CarND-Controls-PID

Self-Driving Car Engineer Nanodegree Program


Dependencies

Basic Build Instructions

  1. Clone this repo.
  2. Make a build directory: mkdir build && cd build
  3. Compile: cmake .. && make
  4. Run it: ./pid.

Building using Docker

  1. docker build -t carnd .
  2. docker run -p 127.0.0.1:4567:4567 carnd ./pid

Video

A demo video of the car driving around the track can be found here.

Reflection

Importance and effects of components in PID algorithm

In both the steering controller and the throttle controller the parameters of the different components have similar values. The P and the D components seems to be the most important.

The P component makes our car steer quickly towards the planned trajectory and makes sure that the reference speed is quickly attained. So, the higher the Kp parameter the faster the reaction to the cross track error. If the parameter is too high, though, then the controllers will oscillate, without stabilizing.

The task of the D component is to reduce or even eliminate the zig-zag motion of the car and to reduce the oscillation of the throttle. If the Kd parameter is too low then, the car will zig zag and the throttle will still oscillate. If, on the other hand, Kd is too high then it will take a long time for the car to reach the planned trajectory and it will take ages for the speed to be reached.

The I component seems to plays the least important role given the low value of its parameter Ki. Yet, the parameter should not be zero. The component's task is to eliminate any bias that might appear in the controllers.

Ideally for the throttle control there would be reference speeds given along the trajectory.
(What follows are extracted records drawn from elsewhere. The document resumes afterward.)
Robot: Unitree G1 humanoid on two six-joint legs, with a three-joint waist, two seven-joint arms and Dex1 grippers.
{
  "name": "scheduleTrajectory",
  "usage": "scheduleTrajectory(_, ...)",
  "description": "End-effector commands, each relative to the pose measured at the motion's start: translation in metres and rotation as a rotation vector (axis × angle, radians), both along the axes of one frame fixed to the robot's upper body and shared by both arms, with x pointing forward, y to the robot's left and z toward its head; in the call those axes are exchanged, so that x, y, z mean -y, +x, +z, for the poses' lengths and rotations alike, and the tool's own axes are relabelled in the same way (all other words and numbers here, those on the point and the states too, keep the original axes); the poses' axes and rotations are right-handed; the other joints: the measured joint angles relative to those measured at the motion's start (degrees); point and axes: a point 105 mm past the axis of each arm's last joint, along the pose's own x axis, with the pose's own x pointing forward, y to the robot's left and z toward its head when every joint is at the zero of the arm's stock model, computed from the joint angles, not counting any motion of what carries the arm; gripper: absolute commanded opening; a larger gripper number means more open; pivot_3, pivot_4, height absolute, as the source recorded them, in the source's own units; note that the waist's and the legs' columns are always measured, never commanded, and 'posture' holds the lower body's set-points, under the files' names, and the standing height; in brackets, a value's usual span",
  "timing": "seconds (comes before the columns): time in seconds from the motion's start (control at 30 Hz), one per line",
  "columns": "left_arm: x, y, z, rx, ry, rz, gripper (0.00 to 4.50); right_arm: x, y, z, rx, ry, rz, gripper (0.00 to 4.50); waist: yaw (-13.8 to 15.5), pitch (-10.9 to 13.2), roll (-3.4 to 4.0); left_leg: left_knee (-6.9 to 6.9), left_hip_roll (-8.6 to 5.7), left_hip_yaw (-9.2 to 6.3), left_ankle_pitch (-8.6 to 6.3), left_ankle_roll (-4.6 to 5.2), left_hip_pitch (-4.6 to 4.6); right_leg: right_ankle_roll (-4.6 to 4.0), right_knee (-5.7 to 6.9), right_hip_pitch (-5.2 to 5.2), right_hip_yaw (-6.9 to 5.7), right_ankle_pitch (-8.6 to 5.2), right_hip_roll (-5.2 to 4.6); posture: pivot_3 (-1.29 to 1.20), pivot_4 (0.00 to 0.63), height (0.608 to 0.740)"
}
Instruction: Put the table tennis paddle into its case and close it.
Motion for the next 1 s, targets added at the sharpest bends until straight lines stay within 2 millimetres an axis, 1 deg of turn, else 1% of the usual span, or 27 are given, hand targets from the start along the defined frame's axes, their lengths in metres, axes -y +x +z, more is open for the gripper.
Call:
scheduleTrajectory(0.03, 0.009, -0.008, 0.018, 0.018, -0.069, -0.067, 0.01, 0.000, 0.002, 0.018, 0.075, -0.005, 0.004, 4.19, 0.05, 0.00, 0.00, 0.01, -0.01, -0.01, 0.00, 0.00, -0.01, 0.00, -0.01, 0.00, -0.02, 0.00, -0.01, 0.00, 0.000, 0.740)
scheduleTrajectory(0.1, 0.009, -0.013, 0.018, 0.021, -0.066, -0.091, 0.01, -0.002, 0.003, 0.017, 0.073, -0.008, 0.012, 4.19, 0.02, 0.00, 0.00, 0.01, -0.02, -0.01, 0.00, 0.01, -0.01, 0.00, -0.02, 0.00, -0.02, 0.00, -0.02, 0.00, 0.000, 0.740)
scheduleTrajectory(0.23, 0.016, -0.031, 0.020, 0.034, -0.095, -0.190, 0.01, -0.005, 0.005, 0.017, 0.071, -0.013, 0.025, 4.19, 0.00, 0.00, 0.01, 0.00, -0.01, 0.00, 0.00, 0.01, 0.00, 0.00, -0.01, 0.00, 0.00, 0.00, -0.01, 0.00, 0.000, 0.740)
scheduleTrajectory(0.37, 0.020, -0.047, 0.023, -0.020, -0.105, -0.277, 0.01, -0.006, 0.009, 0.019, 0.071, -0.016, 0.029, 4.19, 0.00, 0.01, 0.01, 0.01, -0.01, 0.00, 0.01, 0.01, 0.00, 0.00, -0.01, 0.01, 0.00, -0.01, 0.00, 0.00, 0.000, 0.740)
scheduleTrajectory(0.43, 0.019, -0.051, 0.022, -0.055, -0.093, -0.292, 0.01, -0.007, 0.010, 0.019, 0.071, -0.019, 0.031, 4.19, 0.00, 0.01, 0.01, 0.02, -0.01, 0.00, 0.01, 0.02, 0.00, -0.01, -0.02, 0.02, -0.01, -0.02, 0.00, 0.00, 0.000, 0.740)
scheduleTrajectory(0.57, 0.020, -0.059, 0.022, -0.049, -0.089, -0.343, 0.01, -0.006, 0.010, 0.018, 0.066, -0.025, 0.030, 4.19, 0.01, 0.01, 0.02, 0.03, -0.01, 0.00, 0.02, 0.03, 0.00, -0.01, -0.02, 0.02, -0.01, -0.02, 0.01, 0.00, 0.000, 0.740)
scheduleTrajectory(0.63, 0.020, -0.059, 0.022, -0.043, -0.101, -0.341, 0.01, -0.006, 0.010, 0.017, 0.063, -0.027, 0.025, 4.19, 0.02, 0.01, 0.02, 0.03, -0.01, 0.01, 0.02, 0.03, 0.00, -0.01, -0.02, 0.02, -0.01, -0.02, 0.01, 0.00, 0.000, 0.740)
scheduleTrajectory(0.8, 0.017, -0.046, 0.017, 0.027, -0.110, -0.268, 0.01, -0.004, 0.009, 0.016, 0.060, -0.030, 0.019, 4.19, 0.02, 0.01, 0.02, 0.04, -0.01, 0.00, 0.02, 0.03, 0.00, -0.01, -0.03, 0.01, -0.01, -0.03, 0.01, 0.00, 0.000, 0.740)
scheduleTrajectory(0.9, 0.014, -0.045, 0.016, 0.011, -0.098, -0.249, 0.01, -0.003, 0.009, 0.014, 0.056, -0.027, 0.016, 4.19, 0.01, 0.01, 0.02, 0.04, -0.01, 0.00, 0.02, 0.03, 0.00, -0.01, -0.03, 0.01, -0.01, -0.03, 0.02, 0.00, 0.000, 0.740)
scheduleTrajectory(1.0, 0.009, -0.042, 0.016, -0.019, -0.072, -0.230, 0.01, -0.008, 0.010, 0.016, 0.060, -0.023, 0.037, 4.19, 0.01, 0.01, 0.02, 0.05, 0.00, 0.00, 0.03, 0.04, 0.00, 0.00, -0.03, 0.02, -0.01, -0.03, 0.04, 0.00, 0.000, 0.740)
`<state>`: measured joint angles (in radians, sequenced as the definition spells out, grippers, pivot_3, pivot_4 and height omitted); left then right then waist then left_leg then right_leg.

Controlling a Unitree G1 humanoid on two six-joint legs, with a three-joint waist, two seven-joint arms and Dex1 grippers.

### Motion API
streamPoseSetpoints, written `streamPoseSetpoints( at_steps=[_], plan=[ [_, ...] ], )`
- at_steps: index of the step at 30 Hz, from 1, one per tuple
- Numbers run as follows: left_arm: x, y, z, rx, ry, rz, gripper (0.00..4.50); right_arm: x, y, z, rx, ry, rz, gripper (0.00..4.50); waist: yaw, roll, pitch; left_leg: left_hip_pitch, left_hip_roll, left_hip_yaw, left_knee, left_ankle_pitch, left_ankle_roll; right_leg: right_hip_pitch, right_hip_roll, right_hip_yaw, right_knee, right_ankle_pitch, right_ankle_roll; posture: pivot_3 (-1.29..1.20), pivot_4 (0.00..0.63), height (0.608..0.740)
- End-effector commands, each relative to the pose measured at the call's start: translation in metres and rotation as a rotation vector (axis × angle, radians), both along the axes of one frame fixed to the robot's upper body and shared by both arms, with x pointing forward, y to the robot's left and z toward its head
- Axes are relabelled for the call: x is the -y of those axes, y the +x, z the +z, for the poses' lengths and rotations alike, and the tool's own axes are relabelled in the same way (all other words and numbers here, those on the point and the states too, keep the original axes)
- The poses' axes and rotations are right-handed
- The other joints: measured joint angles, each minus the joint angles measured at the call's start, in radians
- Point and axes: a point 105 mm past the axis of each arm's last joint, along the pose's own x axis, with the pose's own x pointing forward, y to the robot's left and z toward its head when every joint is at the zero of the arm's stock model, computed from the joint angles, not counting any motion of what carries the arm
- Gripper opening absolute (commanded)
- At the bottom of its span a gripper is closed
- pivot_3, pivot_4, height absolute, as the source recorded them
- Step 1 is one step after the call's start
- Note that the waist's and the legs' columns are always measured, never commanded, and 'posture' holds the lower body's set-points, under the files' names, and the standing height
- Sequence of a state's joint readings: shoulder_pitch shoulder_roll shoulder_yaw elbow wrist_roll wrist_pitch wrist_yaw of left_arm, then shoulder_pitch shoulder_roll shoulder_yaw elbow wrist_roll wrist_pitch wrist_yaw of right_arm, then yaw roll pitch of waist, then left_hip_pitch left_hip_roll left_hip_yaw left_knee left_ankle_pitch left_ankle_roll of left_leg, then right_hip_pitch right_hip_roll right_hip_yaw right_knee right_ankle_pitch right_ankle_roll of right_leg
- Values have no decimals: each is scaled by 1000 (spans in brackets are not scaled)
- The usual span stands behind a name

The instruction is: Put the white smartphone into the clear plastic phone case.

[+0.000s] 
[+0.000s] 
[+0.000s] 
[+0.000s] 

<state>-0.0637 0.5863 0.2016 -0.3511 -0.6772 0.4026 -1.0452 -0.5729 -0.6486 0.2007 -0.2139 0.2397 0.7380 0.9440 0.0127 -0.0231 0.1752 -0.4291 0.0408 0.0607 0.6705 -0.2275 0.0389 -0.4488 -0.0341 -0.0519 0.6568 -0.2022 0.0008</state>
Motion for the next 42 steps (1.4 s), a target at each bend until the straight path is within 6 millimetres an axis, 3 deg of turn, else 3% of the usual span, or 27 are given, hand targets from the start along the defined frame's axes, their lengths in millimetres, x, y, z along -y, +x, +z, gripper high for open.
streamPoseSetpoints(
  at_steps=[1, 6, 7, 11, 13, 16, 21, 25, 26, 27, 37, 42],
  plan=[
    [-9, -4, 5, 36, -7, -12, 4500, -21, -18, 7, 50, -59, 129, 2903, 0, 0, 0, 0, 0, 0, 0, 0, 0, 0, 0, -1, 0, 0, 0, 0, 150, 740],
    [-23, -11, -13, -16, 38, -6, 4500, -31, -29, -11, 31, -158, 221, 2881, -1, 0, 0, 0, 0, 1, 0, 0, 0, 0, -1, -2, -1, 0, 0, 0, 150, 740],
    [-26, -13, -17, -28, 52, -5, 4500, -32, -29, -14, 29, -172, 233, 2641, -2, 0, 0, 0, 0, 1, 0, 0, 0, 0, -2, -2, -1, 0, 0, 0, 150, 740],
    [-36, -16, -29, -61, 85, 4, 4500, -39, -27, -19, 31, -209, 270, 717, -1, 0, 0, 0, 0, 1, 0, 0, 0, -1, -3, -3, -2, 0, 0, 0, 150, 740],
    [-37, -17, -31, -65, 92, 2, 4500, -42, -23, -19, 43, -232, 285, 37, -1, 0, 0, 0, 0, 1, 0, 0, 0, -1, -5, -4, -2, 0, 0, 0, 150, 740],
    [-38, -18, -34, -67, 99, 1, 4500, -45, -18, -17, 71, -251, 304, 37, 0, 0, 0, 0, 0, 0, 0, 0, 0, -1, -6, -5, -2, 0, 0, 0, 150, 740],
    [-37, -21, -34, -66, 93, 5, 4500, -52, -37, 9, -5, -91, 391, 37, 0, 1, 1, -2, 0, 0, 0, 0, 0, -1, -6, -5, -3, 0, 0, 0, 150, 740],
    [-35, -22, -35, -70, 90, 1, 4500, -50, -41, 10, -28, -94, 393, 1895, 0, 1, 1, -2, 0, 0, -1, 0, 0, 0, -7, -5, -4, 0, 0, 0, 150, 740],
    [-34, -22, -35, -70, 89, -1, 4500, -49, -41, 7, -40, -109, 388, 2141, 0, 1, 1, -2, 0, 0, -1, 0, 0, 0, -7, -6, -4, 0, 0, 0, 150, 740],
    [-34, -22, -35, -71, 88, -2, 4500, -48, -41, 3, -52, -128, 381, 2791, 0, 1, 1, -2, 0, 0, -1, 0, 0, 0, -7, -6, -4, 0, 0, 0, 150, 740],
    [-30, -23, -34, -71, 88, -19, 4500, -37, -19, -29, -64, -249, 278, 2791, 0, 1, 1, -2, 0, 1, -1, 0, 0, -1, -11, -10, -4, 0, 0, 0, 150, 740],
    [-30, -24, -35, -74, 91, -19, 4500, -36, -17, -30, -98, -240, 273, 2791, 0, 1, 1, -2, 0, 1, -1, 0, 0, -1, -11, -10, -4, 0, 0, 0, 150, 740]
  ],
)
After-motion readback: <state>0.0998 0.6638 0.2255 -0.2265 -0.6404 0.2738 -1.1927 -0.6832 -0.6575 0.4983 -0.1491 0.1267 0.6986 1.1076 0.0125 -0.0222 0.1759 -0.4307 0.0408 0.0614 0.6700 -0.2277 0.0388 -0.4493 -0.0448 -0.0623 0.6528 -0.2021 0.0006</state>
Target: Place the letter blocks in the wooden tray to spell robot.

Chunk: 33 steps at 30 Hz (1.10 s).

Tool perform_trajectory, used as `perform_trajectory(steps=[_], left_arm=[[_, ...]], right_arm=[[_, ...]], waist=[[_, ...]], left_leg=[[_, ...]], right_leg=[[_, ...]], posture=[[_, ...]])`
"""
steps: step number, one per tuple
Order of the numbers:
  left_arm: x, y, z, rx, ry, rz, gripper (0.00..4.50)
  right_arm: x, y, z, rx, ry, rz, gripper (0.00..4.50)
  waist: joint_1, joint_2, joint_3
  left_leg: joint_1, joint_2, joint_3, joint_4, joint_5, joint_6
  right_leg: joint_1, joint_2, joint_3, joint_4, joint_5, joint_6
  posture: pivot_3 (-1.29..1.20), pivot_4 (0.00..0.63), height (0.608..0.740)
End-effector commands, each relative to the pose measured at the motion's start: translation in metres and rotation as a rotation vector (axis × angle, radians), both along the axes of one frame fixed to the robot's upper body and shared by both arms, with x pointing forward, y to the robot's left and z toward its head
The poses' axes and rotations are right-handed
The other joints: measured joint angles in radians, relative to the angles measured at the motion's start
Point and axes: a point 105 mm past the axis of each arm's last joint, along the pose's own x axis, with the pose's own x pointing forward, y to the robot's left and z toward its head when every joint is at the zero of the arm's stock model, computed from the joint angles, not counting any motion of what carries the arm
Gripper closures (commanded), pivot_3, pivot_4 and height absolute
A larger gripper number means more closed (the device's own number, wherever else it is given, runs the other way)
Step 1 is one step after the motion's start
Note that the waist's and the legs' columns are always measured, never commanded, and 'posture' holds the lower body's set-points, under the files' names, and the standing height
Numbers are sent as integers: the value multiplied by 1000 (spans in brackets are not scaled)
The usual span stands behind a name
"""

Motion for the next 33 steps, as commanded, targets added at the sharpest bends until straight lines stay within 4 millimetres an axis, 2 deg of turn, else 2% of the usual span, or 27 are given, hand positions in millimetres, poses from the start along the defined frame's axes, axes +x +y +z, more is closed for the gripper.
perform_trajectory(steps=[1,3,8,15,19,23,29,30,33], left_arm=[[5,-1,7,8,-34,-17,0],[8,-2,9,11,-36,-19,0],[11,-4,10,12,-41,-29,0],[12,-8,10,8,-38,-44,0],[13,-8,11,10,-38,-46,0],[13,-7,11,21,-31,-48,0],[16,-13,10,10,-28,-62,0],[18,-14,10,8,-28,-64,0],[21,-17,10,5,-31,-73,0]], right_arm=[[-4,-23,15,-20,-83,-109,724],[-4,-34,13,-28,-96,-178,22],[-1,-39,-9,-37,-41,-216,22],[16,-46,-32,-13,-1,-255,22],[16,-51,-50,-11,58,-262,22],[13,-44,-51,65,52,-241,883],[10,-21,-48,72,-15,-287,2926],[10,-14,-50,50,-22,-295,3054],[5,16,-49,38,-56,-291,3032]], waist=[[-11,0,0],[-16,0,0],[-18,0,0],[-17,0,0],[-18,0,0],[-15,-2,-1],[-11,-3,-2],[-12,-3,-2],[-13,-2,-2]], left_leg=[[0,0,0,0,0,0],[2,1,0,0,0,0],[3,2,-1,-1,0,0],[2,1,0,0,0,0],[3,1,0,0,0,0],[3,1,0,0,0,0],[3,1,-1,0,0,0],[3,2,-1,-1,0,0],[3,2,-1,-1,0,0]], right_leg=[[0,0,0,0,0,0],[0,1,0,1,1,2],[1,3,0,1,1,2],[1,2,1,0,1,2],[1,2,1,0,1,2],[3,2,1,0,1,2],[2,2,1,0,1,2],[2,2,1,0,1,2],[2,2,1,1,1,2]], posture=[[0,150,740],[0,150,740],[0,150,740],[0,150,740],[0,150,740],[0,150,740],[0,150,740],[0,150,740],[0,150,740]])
Or, at least the possibility to see what part of the trajectory that lies ahead so that the reference speed (and hence the optimal throttle) can be calculated before the car enters different pieces of track like a straight part or a (sharp) turn.

Tuning hyperparameters

The Kp, Ki and Kd values for both the steering and throttle PID controller were tuned manually. They were tuned manually one at a time starting with Kp, then Kd and then Ki. This order was chosen due to the relative importance of each of those values, with the most important being tuned first. The starting values were Kp = 0.1 and Kd = 0.0 and Ki = 0.0.

It seems that it would have been a good idea to plot the cross track errors for both controllers. Visualizing the effect of the components in a graph would probably have made it easier (quicker) to tune the parameters.